USIP has provided formal and informal advice to negotiators, special envoys, and the international community throughout negotiations on how peace processes and the implementation of agreements can be strengthened to support these vulnerable populations.
Convening Key Leaders
Since 2012, the Colombia Peace Forum has ensured that policymakers and opinion leaders in both Colombia and the U.S. have a sound understanding of Colombia’s internal armed conflict and its peace processes. The forum creates an exchange among participants — including academics, Colombian specialists, government officials — on an array of topics from victims’ rights to the role of women in reconciliation. It fosters collaborative, creative analyses that address the challenges of the accord’s implementation, including how parties fulfill their commitments, especially to those most affected by the conflict: women, victims, ethnic communities, and ex-combatants.

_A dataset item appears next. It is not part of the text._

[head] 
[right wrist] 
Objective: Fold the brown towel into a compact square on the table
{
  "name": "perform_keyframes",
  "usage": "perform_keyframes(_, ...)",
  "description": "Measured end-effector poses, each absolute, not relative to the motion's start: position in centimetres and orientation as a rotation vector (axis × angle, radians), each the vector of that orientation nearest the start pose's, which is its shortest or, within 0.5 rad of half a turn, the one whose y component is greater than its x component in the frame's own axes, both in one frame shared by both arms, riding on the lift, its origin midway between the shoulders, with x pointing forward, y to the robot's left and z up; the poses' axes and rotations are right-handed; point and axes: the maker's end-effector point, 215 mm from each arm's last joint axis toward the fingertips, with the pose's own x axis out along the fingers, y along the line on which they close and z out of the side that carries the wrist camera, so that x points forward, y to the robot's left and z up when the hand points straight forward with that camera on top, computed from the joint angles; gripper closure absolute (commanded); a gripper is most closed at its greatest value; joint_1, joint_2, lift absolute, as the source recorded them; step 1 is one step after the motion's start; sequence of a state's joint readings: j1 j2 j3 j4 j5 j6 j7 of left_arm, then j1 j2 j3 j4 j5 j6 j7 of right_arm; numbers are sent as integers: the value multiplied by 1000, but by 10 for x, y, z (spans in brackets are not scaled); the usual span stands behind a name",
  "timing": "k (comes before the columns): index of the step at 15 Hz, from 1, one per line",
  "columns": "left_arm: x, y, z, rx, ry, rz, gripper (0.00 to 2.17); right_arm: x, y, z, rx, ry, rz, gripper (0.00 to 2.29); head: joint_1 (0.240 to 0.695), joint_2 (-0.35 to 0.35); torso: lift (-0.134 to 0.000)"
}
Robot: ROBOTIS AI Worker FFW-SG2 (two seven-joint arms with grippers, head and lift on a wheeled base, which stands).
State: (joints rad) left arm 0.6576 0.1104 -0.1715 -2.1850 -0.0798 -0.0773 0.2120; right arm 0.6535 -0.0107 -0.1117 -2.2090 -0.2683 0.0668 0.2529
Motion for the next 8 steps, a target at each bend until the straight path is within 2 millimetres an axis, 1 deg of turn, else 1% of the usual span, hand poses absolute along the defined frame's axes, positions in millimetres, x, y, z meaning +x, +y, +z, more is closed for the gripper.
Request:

Strengthening Civil Society Organizations
The Institute has supported Colombia’s robust civil society organizations since 2011, most recently helping ensure they can monitor and implement the accord. The Institute has provided grants and technical support to several civil society organizations — including human rights organizations, ecumenical groups, women’s and youth organizations, and Afro-Colombian and ethnic communities.
For example, the Institute has supported the Citizens’ Commissions for Reconciliation in 10 of the country’s 32 departments; these commissions create models for citizen involvement in peace and reconciliation efforts and foster constructive and community-based dialogue among local authorities, companies, and communities. Through grants and micro-contracts, USIP helps these organizations develop and monitor their peacebuilding initiatives.
Supporting Inclusive Security Reforms
In collaboration with local partners, USIP has contributed to important research and policy recommendations focused on strengthening and democratizing security and justice in rural areas previously administered by the FARC. The Institute has presented its findings to the Colombian government and police and facilitated dialogue between those entities and leading civil society organizations to promote deeper appreciation of public considerations into policy and strategy development processes.
Engaging Youth. The Institute builds on prominent youth engagement in the Colombian peace process through its Generation Change Fellows Program (GCFP). Also active in Africa and the Middle East, GCFP cultivates youth leaders’ capacity to build bridges across differences and contribute to positive social change. Through a competitive application process and rigorous training, the program creates cohorts of young peacebuilders who implement the program’s peacebuilding strategies, then pass on their knowledge to others who can teach the next group of youth — creating an international community of young leaders.
Measuring the Progress of Peace
In 2014, USIP launched the Initiative to Measure Peace and Conflict Outcomes (IMPACT) to develop simple, but rigorous, data-collection tools to monitor peacebuilding programs and assess progress toward meaningful objectives, like reducing violent incidents, resolving disputes, and increasing trust in local government.
In Colombia, the IMPACT team works with five local peacebuilding organizations to support innovative programming and identifies best practices to measure success. Unlike other monitoring techniques, IMPACT is simple, cost-effective, scalable, and applicable for a wide range of organizations.